Former President Donald Trump lacked shame. His behavior was outrageous and unrepentant. To Trump, the words “I’m sorry” were a foreign language, and any admission of error was inconceivable.
Many Trump appointees, however, were honorable. They sought to protect the president from his own worst instincts and mitigate the damage some of his more impetuous decisions risked. They also understood that it was not possible to view in isolation America’s actions and the president’s decisions. Both reputation and credibility mattered.
Responsible Trump appointees understood that his gratuitous and uncoordinated abandonment of Kurdish allies in Syria was morally bankrupt and could enable the return of the Islamic State. Defense Secretary Jim Mattis and Special Envoy Brett McGurk resigned in protest.
The same held true with Ukraine. When Trump, Rudy Giuliani, or others threatened Ukrainian officials for misguided if not illegal purposes, officials spoke up, some privately and more publicly. Ambassador Marie Yovanovitch, removed from Ukraine, retired. So, too, did National Security Council official Alexander Vindman, who resigned from the military. Trump fired others, such as H.R. McMaster and John Bolton, who refused to temper their advice on a variety of issues.
For all the Democrats’ hand-wringing over Trump’s behavior toward Ukraine, they remained silent when President Joe Biden did much the same thing: Biden’s team pressured Ukraine to remain silent as it cut a deal with Germany over the Nord Stream 2 pipeline, which privileged Russian interests at the expense of pro-Western forces in Ukraine. This is not whataboutism to excuse Trump — he deserved the censure he received.
But no one on Biden’s team has resigned in protest of his recent actions.
When Biden announced his intention to withdraw all military forces from Afghanistan, he initially tied the departure of the final American soldier to the 20th anniversary of the 9/11 terror attacks. It was a stupid move that enabled al Qaeda to claim the date as a double victory. Shortly after, I spoke to someone on Biden’s national security team. The official readily acknowledged frustration and noted that everyone below the top layers of the White House and State Department understood the mistake right away. The official also confirmed that the paperwork involving the decision passed through dozens of hands, all of whom were either too afraid or too ambitious to speak up.

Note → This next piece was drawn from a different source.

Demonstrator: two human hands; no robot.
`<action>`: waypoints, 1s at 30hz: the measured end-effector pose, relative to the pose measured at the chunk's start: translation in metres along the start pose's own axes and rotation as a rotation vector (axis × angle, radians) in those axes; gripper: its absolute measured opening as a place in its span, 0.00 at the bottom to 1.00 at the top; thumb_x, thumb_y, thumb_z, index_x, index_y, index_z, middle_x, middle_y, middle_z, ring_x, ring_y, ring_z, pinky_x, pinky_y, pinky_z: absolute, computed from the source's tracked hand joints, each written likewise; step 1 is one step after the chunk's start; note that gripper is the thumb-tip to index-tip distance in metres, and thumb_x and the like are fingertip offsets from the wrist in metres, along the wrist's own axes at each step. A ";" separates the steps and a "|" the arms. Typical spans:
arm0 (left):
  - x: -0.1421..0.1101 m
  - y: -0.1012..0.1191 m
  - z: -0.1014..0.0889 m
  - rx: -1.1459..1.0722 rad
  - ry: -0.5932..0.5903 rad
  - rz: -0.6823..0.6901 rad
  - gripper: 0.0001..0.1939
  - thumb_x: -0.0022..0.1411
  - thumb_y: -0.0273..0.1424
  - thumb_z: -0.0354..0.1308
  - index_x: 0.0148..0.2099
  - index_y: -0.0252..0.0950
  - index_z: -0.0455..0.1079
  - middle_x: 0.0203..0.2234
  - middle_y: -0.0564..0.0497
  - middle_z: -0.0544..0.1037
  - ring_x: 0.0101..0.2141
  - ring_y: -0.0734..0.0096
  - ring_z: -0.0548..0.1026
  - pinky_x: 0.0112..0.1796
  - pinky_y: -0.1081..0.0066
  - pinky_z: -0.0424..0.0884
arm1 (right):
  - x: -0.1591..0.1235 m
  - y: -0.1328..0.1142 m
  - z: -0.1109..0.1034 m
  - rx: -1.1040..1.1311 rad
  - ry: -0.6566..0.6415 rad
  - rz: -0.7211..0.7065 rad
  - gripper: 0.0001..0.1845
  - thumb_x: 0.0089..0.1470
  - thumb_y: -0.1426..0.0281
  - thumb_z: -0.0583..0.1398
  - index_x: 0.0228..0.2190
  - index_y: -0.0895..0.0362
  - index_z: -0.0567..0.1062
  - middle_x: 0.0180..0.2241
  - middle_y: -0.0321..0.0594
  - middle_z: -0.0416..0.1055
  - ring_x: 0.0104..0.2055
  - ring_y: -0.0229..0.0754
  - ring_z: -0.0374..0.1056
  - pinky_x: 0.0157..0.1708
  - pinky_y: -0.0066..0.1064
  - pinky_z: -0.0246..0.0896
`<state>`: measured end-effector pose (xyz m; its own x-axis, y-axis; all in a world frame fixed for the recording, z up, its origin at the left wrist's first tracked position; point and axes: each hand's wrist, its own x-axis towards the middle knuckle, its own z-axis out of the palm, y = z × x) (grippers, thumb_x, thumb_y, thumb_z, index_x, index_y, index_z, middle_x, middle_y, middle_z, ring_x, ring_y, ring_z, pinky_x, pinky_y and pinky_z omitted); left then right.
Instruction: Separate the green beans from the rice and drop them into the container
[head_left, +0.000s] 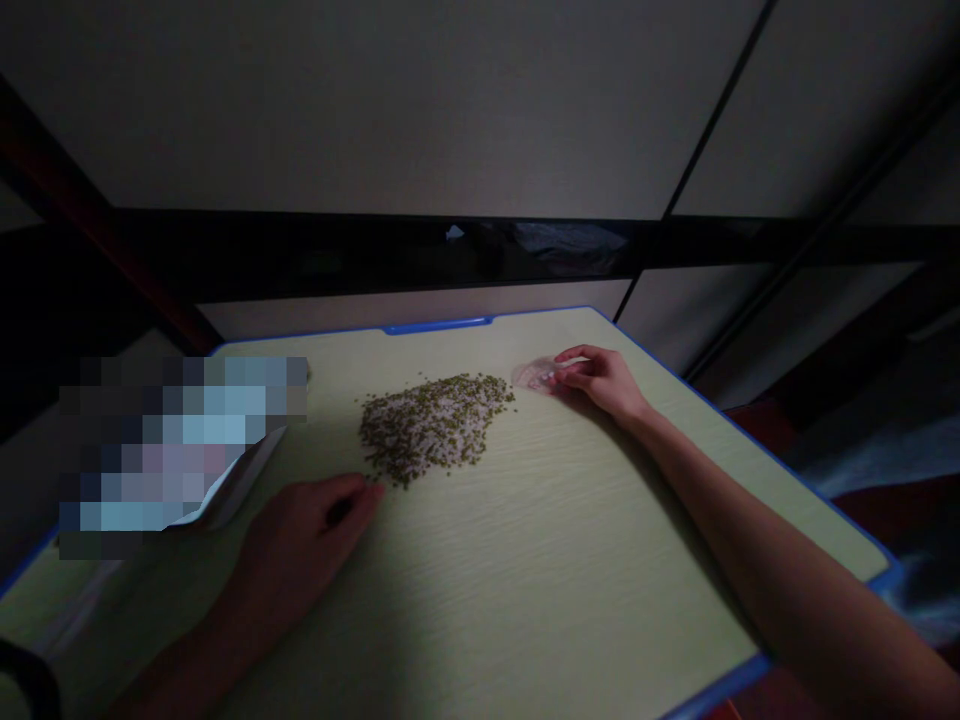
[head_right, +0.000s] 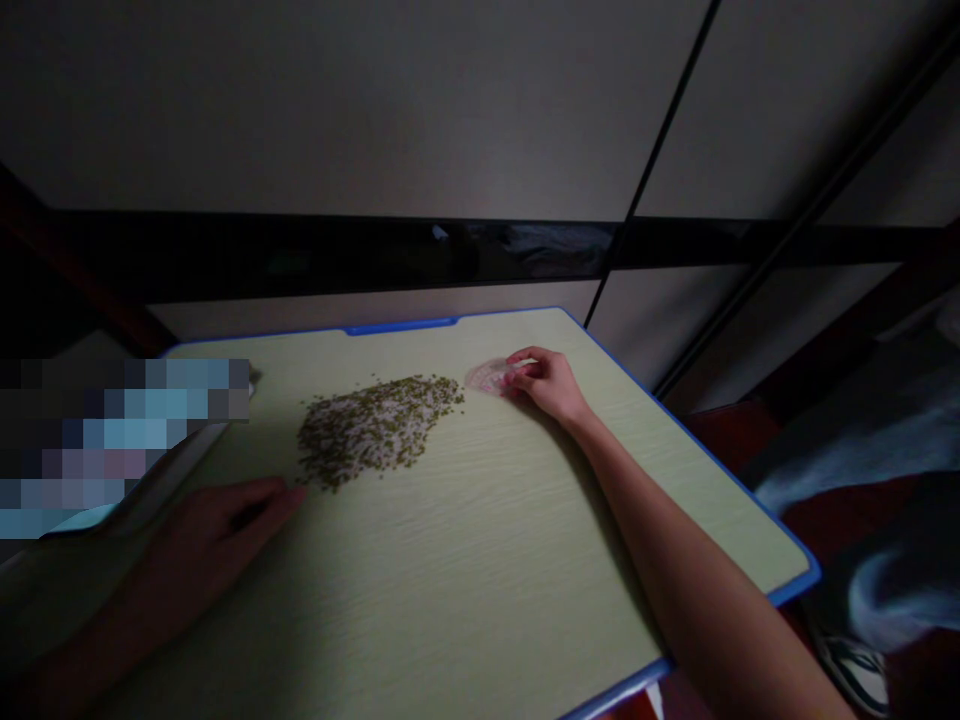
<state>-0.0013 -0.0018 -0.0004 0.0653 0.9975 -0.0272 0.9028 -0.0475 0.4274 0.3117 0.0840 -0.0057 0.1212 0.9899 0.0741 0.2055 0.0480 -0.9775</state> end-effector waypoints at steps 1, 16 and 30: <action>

The White House eventually realized its mistake, even if it was unprepared to admit it, and accelerated the withdrawal to avoid the 9/11 anniversary. Still, what Biden, Secretary of State Antony Blinken, and national security adviser Jake Sullivan call “forever wars” is, in reality, just traditional containment and deterrence, a bedrock of American strategy for three-quarters of a century.
Biden’s decision to withdraw from Afghanistan was a purely political one. It was untethered to the reality of national security for either Afghanistan or the United States. It stands as an abandonment as arbitrary but far worse than what Trump did with regard to the Syrian Kurds. Biden fuels a jihadi narrative with which the U.S. will be forced to live for generations. He exposes a generation to slaughter. The Taliban already hunt down and slaughter those who have allied themselves to America. The disaster represents a wholly avoidable moral stain that should haunt the U.S. conscience.
And, yet, there have been no resignations. Defense Secretary Lloyd Austin, who commanded both U.S. forces in Iraq and Central Command, understands the sacrifices so many Americans made in Afghanistan and the strategic mistake at hand. He is silent. Sullivan has lived his life in a bubble: His career essentially is one of a privileged political hack. He is silent. His principal deputy Jon Finer co-founded a refugee support group following his work in the Obama administration. In hindsight, that appears to have only been political posturing. Perhaps ambition got the best of them.
Trump was a charlatan, but at least some of the men and women under him understood that honor should trump the trappings of power. Unfortunately, no one on Biden’s team appears to have a sense of shame. It is time for those of good character to resign.